WHAT IS BEING ASKED ▸ Determine the number of lines in the listing that contain "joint". Write only that number.

INFORMATION PROVIDED ▸
┌──

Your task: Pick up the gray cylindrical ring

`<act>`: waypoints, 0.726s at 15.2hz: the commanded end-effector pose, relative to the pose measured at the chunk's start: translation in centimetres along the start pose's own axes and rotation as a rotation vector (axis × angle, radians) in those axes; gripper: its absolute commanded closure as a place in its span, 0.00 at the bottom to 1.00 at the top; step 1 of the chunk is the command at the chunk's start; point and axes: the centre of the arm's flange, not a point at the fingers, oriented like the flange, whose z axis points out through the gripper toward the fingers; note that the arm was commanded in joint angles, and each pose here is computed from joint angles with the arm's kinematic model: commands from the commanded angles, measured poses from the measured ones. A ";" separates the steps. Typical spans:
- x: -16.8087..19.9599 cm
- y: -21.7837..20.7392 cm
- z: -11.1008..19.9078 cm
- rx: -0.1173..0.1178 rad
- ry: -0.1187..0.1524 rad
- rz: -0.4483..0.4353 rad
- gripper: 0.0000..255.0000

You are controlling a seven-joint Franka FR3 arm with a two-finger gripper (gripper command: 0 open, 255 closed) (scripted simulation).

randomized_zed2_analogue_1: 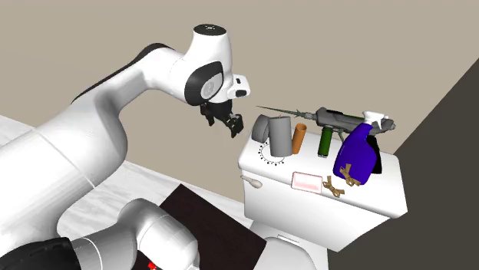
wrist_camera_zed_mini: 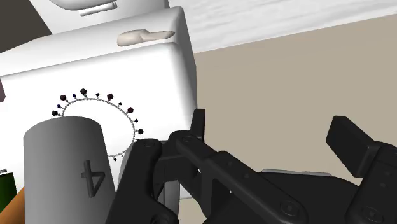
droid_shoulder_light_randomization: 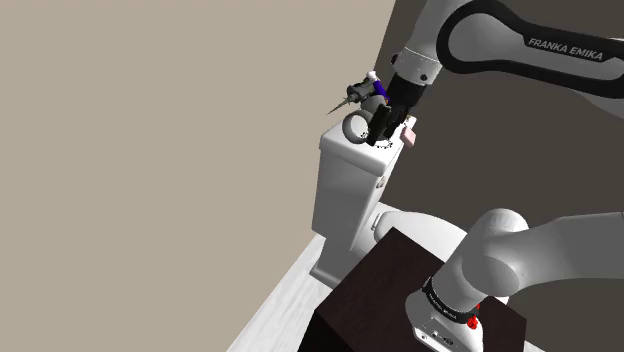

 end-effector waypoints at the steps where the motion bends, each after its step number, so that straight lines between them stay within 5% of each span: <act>1: 0.0 0.0 0.0 0.000 0.000 0.000 0.00; 10: 5.9 4.9 -0.4 -0.285 0.121 0.457 0.00; 11: 5.8 5.0 0.1 -0.285 0.121 0.457 0.00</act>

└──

YOUR SOLUTION ▸ 2